- October 22, 2021: Updated default if employee count is unknown, “1000” changed to “100.”
- November 16, 2020: Added Security Incidents.
Large organizations typically have more domains, more machines, and a greater network presence than smaller companies. As a result, they generally have more Compromised Systems and Diligence findings.
To ensure ratings are fairly calculated for large companies, Bitsight Security Ratings are normalized based on the size of an organization. Employee count indicates the size of a company.
A weight (severity) is assigned to each risk vector, as outlined in the risk categories and risk vectors overview. Risk vectors are assigned a letter grade, and then normalized. These methods ensure the security rating of a large company is comparable to that of a small company or vice versa.

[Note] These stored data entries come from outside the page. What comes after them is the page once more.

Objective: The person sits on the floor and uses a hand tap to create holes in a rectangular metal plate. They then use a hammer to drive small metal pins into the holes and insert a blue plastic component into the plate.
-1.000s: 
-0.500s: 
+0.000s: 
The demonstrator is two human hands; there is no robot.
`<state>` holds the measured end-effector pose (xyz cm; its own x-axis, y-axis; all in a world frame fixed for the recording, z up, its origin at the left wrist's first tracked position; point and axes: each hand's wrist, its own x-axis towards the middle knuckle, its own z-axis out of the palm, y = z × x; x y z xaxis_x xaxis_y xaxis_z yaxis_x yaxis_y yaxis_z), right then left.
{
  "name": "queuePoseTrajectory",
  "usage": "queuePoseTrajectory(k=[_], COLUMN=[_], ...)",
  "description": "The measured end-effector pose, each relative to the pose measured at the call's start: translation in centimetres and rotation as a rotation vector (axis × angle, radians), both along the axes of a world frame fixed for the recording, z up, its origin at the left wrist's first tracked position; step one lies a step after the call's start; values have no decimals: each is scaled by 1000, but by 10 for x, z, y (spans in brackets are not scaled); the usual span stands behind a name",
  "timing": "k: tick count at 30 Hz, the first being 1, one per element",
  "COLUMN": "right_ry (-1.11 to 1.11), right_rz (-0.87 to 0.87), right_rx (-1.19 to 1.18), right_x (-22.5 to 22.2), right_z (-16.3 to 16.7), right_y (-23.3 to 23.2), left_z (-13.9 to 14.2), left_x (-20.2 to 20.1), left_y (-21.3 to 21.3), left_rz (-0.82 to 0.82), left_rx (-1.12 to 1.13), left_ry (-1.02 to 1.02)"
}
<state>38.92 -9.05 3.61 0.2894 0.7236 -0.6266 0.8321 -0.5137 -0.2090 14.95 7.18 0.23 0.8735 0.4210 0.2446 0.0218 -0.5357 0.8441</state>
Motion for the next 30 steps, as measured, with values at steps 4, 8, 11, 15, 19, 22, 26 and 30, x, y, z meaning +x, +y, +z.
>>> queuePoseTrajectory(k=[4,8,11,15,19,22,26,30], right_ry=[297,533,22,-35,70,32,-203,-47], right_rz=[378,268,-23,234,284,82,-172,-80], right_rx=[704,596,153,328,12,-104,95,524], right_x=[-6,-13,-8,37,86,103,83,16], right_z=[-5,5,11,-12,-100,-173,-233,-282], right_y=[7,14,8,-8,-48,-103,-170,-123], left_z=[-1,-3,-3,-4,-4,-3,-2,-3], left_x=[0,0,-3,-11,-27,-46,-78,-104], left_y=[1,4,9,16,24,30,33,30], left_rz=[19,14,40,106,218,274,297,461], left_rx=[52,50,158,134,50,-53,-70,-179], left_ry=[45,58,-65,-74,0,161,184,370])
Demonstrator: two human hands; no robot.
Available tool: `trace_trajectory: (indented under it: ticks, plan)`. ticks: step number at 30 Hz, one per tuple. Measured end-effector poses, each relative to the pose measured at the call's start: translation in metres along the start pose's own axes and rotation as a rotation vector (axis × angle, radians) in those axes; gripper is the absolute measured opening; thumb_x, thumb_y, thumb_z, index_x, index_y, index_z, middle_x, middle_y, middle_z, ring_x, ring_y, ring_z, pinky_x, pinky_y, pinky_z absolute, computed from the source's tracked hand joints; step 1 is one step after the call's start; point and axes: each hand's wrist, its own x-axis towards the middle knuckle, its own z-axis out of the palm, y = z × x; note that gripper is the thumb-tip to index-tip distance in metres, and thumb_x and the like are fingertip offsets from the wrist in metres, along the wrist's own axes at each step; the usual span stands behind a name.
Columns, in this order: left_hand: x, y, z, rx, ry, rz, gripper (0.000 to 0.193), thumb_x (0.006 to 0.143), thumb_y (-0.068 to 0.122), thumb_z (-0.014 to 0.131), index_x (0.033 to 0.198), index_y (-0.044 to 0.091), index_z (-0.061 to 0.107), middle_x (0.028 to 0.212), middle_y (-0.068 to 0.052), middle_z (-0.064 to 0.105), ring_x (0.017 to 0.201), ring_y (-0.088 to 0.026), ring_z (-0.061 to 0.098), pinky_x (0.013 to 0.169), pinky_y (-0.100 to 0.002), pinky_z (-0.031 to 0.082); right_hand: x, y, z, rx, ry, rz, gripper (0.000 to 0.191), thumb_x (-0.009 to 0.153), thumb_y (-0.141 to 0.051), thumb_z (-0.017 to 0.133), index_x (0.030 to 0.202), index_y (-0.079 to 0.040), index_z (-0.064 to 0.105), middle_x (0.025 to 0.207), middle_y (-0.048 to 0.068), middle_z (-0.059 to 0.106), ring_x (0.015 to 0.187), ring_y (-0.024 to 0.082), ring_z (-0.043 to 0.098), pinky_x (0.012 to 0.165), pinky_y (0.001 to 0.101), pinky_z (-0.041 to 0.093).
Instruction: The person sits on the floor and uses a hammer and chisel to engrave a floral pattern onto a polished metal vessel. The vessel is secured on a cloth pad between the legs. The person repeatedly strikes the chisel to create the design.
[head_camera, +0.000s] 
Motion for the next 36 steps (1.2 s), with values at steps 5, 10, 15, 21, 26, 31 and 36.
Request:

Normalization by Risk Type
All Compromised Systems risk vectors, File Sharing, and Insecure Systems
Based on company size (employee count), the finding count is factored into the letter grade of the risk vector and then normalized by company size:
- 0 - 500 Employees
- 501 - 5,000 Employees
- 5,001 - 20,000 Employees
- 20,001 - 100,000 Employees
- 100,001 - 10,000,000 Employees
If the employee count for an organization is unknown, the employee count defaults to 100.
Diligence
Excluding Insecure Systems and Server Software risk vectors.
Normalization is based on the number of observations that currently impact the risk vector grade.
Server Software
Normalization is based on the number of unique IP addresses derived from the open ports of the company.
Security Incidents
The size of an organization (measured by the number of employees) factors into the impact calculation on a logarithmic basis. Employee count is capped at 100 employees at the lower end and 100,000 at the upper end to account for sparsity of data.
Example employee counts and the resulting impact for each incident severity level:
| Employee Counts | Minor | Moderate | Severe |
|---|---|---|---|
| 10 | 50 | 100 | 150 |
| 100 | 50 | 100 | 150 |
| 1K | 40 | 80 | 120 |
| 10K | 30 | 60 | 90 |
| 100K | 20 | 40 | 60 |
| 1M | 20 | 40 | 60 |
Adjusted Peer Analytics Data Counts
For the Risk Vector Details data in Peer Analytics, the displayed finding counts are adjusted to match the size of your organization. This adjustment results in more meaningful comparisons and ensures the displayed reference values are useful for guidance in defining your security performance goals.
- Compromised Systems: We adjust for company size (employee count).
- Diligence: We adjust for either the IP count for the Server Software risk vector or record count for all other Diligence risk vectors.
- File Sharing: We adjust for company size (employee count).
Example:
If your company has 10 findings in total with 2 BAD findings, a peer with 100 findings in total with 20 BAD findings is similar. The peer's BAD finding count is adjusted to “2,” i.e. there are 2 BAD findings per 10 total findings.